# PROBLEM STATEMENT
Beginning with the line below that contains "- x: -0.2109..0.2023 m" and ending with the line that contains "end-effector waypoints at", retype every line exactly. Pictures are not copied.

Records from a data source:
· · · ·

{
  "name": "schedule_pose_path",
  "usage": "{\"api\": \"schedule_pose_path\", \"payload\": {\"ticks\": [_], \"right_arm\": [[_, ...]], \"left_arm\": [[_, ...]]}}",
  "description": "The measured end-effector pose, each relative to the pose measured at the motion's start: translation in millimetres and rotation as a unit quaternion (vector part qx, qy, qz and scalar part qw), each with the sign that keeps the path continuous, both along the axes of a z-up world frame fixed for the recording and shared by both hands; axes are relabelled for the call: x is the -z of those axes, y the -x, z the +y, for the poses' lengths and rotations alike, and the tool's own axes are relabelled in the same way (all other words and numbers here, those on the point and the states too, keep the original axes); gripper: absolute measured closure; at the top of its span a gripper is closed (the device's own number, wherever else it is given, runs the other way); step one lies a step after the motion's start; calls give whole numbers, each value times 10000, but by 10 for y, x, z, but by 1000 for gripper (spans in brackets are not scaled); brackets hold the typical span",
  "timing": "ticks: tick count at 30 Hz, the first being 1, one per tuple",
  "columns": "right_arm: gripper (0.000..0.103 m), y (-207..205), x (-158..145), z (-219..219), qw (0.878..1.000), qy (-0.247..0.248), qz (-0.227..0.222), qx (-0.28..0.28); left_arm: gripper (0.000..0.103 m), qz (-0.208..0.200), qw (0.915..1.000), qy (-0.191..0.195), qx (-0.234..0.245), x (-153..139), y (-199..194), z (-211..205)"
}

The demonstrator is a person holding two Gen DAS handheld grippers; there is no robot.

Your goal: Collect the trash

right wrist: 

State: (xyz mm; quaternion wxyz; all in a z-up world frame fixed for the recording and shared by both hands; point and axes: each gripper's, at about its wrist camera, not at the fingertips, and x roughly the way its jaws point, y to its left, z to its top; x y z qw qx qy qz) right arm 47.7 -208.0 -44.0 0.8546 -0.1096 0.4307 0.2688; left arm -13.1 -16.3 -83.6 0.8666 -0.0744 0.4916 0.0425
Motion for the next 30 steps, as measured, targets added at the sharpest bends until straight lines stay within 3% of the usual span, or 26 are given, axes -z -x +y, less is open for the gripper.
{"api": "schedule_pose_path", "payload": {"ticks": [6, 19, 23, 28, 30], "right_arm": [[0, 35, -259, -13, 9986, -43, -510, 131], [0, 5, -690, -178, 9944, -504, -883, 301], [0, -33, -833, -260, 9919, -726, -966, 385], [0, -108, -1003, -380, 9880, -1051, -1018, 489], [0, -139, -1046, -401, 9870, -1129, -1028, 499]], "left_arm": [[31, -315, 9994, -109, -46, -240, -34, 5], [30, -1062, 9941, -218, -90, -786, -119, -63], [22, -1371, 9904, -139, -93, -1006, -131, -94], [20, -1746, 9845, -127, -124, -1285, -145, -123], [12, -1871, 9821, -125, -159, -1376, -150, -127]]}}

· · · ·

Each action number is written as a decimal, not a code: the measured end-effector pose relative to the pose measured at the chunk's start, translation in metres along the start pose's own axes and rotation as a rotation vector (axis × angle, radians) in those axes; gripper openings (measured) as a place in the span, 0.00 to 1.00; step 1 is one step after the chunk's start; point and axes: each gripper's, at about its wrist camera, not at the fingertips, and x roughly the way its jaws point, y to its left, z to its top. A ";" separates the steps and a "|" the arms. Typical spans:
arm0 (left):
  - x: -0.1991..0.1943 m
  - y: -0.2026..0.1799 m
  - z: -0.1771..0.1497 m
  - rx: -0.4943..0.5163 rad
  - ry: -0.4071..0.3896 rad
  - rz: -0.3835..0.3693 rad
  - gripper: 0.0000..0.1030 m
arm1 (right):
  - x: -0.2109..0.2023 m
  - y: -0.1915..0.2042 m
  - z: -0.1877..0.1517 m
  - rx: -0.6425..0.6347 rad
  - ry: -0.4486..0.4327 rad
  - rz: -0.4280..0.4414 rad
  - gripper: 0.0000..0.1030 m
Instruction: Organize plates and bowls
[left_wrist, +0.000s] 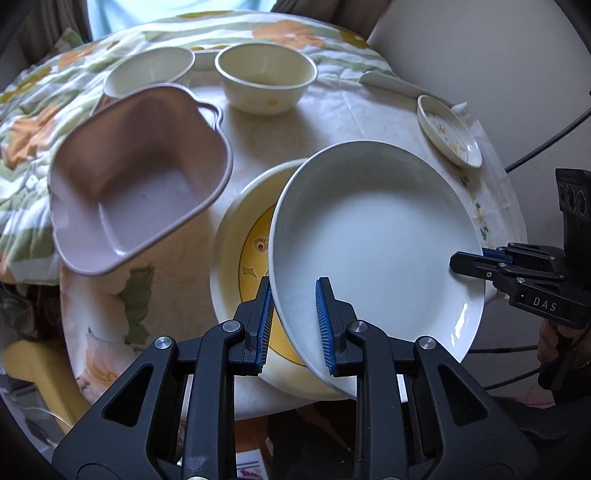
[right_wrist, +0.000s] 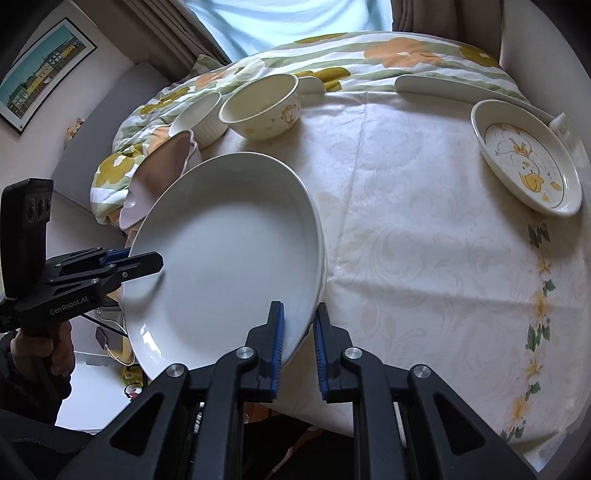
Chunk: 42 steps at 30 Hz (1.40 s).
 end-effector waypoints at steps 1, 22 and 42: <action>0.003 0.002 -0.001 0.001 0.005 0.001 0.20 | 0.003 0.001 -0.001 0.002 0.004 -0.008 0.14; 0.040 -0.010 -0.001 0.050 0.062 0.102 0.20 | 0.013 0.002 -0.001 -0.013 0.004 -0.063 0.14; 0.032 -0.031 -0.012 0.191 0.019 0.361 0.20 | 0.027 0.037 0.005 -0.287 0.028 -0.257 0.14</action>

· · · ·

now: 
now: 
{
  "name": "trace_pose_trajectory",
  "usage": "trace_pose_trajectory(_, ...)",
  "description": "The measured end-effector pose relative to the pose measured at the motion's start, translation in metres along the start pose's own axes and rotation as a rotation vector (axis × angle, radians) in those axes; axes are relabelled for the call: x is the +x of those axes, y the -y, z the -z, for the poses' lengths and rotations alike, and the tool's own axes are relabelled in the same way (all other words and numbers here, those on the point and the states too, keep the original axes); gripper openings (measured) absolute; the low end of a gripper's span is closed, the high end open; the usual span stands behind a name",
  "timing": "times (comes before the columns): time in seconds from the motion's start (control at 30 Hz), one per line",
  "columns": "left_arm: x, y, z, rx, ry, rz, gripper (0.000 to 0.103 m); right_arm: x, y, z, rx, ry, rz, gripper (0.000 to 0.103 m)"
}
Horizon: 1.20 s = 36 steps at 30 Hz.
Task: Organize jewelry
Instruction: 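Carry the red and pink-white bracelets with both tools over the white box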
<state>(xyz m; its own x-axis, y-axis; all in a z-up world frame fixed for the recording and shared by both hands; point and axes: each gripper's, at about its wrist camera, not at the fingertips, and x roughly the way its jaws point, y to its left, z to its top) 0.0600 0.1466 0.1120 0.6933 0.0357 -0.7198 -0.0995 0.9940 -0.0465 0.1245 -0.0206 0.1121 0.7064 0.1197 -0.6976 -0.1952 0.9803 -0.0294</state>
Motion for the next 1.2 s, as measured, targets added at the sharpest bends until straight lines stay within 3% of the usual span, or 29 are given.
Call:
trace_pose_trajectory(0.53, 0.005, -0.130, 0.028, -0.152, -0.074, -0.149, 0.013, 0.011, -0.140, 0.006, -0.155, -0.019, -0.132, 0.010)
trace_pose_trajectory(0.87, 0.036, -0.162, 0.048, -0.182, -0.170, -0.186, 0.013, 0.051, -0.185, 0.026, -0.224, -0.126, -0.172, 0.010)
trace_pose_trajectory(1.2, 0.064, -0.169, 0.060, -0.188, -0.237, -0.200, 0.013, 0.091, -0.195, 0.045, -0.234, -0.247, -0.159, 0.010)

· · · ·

# ANSWER SECTION
  - x: -0.2109..0.2023 m
  - y: -0.1915..0.2042 m
  - z: -0.1877..0.1517 m
  - rx: -0.6425..0.6347 rad
  - ry: -0.4486..0.4327 rad
  - rz: -0.4280..0.4414 rad
  - gripper: 0.0000..0.1030 m
Instruction: Organize plates and bowls
[left_wrist, +0.000s] 
[right_wrist, +0.000s] 
Chunk: 42 steps at 30 Hz (1.40 s).
 end-effector waypoints at steps 1, 22 and 42: <action>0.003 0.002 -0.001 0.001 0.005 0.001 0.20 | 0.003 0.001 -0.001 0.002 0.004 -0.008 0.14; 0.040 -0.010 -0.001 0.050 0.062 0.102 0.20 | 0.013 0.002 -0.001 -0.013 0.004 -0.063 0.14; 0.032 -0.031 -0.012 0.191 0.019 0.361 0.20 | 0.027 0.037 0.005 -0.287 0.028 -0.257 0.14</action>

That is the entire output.